On April 22, 2003, he acted as amicus for Brennan Center for Justice (NYU) in filing a brief at the New York Court of Appeals supporting stringent ethical rules for Judges.
Since 1998, he has been a counsel in the litigation department at Skadden, Arps, Slate, Meagher & Flom LLP. He is an arbitrator and mediator, advises attorneys on arguments and appeals, reviews and revises briefs and memoranda, prepares and circulates memoranda on current litigation topics, engages in moot court arguments, delivers an annual C.L.E. talk on “Effective Appellate and Trial Advocacy” and is the annual reporter since 2004 for the New York State Bar Association Journal on the subject of appellate statistics, most recently entitled “Did the Appellate Odds Change in 2008” with the article for 2009.

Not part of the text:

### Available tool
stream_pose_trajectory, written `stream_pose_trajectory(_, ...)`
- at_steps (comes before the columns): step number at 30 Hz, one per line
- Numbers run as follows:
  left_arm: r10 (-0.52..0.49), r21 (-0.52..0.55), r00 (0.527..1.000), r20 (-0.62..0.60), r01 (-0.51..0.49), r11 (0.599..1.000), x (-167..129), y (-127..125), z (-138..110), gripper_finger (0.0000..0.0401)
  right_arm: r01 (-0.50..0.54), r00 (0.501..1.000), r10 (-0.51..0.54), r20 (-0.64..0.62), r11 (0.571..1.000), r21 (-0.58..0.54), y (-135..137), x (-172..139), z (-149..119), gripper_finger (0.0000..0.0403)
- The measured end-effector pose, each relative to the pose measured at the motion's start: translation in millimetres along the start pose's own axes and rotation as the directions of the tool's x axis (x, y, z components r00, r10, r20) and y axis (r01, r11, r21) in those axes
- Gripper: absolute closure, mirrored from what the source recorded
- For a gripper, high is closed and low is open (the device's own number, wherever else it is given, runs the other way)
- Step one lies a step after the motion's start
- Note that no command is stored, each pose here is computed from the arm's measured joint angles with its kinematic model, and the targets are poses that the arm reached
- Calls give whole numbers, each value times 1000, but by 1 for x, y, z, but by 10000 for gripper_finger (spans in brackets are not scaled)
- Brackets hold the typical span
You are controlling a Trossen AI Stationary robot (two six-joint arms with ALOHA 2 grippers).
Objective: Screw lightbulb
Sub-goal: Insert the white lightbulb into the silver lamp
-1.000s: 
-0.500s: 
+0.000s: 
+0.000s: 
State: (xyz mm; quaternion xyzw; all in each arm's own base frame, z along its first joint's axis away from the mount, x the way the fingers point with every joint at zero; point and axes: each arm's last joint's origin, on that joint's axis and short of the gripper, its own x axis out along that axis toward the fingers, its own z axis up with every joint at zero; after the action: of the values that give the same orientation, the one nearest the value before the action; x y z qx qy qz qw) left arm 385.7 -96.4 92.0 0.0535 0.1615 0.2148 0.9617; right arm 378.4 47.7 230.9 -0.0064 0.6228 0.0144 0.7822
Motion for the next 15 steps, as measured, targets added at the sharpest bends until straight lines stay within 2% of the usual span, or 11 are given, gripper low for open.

He is currently in his third five year term on the Advisory Committee on Judicial Ethics (Office of Court Administration)Committee on Character and Fitness (Appellate Division, First Department) Mayor’s Committee on City Marshals, Special Master, Pre-Argument Conferences (Appellate Division, First Department), Lecturer on Active Post-Judicial Legal Retirement (Supreme Court Justices and NY State Bar Association) Annual Article, N.Y.S.B.A. Journal on Appellate Statistics, published every year since 2002.
Photography
Continuing to the present, he has undertaken 81 photographic missions throughout the world and covering 158 countries. The New York State Bar Association Journal featured an article about an exhibition of Kassal’s photographs. On April 12, 2010, he took photographs at the Statesville, North Carolina Synagogue for the Jewish Heritage Research Center (Syracuse University).
Among the charitable groups he has taken photographs for 17 charities, including Save the Children, World Monuments Fund, Human Rights Watch, the Asia Society, UNICEF, the International Survey of Jewish Monuments, the Coalition for Soviet Jewry, United Jewish Appeal and others. His photos have appeared on numerous occasions in the media and his photo for Save the Children remained on its poster for more than ten years. He has also exhibited at the City Bar Association and several court houses. As recently as June 2009 in Southern France, at the age of 92, he took photos of three synagogues at Nice, Carpentras and Cavallion in France and three synagogues in North and South Carolina. He has had a special photo exhibit at the Save the Children headquarters, “Beyond the Bench.”